| What you should do |
Print this span of the material below exactly: the line with "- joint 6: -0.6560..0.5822", the line with "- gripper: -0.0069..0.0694", and every line between them, but nothing else.
Recorded information START
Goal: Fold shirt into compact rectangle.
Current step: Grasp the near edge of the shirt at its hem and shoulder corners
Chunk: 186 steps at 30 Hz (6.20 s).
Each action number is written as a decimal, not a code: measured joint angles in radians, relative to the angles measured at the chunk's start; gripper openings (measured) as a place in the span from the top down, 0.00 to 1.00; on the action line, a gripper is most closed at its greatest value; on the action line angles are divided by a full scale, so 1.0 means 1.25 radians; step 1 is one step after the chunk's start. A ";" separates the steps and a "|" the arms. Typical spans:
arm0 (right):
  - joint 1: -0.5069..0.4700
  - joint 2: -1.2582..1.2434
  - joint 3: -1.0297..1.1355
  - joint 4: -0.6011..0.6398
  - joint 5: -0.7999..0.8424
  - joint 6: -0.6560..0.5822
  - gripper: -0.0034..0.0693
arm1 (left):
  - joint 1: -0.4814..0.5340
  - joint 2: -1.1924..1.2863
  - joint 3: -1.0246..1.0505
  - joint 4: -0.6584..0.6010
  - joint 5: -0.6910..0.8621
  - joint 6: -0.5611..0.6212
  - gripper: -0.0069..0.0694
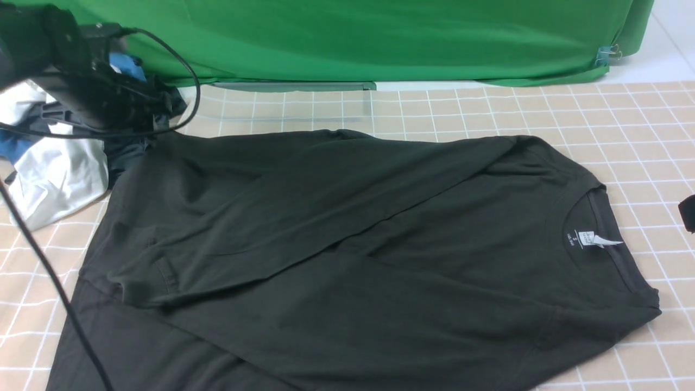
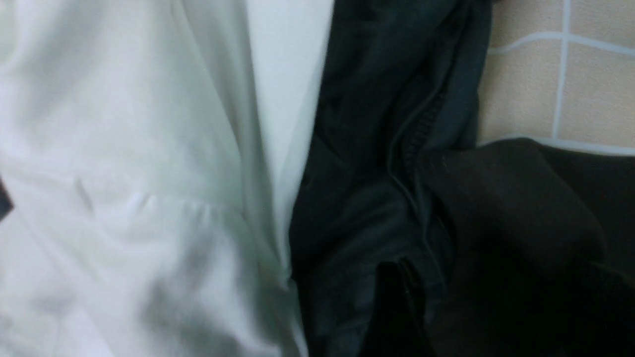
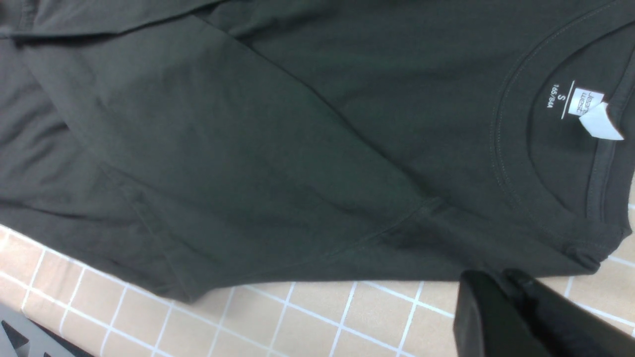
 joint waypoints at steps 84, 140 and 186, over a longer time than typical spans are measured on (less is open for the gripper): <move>0.000 0.000 0.000 0.001 -0.013 -0.014 0.85 | -0.001 -0.819 0.867 0.025 0.323 0.020 0.31; 0.000 0.000 0.000 0.048 -0.032 -0.055 0.78 | 0.015 -0.603 0.788 0.028 0.269 0.050 0.83; 0.014 0.009 -0.072 0.047 -0.006 -0.073 0.76 | 0.016 -0.725 0.716 -0.015 0.348 -0.009 0.89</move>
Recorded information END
| Response |
  - joint 6: -0.6560..0.5822
  - gripper: -0.0034..0.0693
arm1 (left):
  - joint 1: -0.4814..0.5340
  - joint 2: -1.1924..1.2863
  - joint 3: -1.0246..1.0505
  - joint 4: -0.6584..0.6010
  - joint 5: -0.6910..0.8621
  - joint 6: -0.5611..0.6212
  - gripper: -0.0069..0.0694

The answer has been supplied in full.